On summer weekends, the professor loads his family into a Trinidad red suburban and heads for Buzzard's Bay on Cape Cod. While keeping an eye out for lane-roving Massachusetts drivers, he sings a rumbling bass in quartet harmony with his wife and two older children.
The eldest member of the Cheever family is tied to la buoy in Buzzard's Bay. She is a fifteen foot Hereshoff sailboat which first tasted sak water in 1898. confessing to a great sentimental attachment for the skiff, Cheever doubts that he'll ever give it up. "I guess I'm sort of like an auto enthusiast with an antique car,"
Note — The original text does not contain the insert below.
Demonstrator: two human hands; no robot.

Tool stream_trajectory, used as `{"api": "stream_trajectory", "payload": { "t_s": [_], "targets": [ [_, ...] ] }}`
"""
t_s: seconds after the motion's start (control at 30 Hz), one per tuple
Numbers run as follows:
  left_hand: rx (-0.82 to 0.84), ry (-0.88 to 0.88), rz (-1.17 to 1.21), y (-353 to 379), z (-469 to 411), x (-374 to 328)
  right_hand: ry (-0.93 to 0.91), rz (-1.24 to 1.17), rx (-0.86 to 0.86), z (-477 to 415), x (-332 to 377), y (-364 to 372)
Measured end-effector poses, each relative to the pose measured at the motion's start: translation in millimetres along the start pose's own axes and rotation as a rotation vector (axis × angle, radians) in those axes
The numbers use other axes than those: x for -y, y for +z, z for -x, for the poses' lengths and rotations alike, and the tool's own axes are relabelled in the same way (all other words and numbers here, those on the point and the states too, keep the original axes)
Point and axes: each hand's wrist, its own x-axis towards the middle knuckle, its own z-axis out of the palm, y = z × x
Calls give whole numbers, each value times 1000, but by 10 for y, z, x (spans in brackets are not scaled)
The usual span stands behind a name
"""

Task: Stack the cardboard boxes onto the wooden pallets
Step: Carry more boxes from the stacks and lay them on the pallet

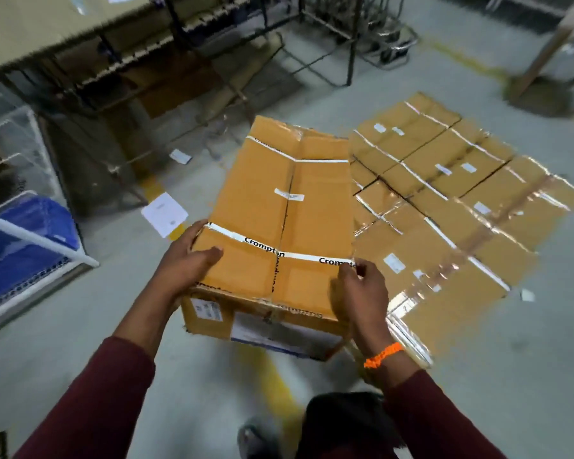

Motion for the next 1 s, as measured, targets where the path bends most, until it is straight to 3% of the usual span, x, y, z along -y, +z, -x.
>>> {"api": "stream_trajectory", "payload": {
  "t_s": [0.23, 0.43, 0.57, 0.77, 1.0],
  "targets": [
    [226, 218, -80, -91, -593, -109, 79, -95, -333, 263, -127, 483],
    [516, 253, -112, 301, -1762, -119, 168, -184, -588, -28, -344, 998],
    [632, 218, -111, 637, -2507, -107, 222, -208, -662, -429, -404, 1373],
    [710, 224, -104, 1271, -3546, 54, 230, -111, -735, -1188, -624, 1834],
    [816, 291, -107, 2089, -4470, 484, 251, 205, -850, -2072, -1189, 2255]
  ]
}}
Cheever's time for relaxation, however, seems to dwindle every year. The Fullbright program swallows many of his free hours, and the newly acquired senior tutorship takes much more time than the ideal "half of the professor's schedule." In addition, he heads the International Affairs program of the Graduate School of Arts and Sciences.
Besides managing his official responsibilities, Cheever tends his lively interest in world affairs with diligent reading. His lectures on foreign policy administration often show an impressive familiarity with articles buried in the high numbered pages of The New York Times. But to students who linger after class, to ask questions about current affairs, he is modest and self-effacing, punctuating his answers with an "of course, I may be wrong."
Cheever's apparent understanding of the Harvard student probably stems from the fact that he did his undergraduate and graduate work here. A History and Lit. major, he graduated in 1939 and began teaching at St. Mark's. He entered the Navy soon after the beginning of the war and served on an anti-sub vessel until a month before the U.N. conference in San Francisco.
The Navy sent him to the U.N. meeting as an assistant to the secretary-general of the U.S. delegation. The operations and purpose of the conference deeply impressed him. He found the infant organization "a great opportunity for this country--not a millennium, but at least a chance for peace."
His brief involvement in international relations made Cheever decide to choose some form of government work as a career, and upon separating from the Navy he entered the State Department's Office of International Security Affairs. After several months he found himself with an uncommon though admirable desire to study, so be packed up his family and returned to Cambridge. In two years he earned a Ph.D., as well as a teaching position, and has been bobbing in and out of Littauer ever since.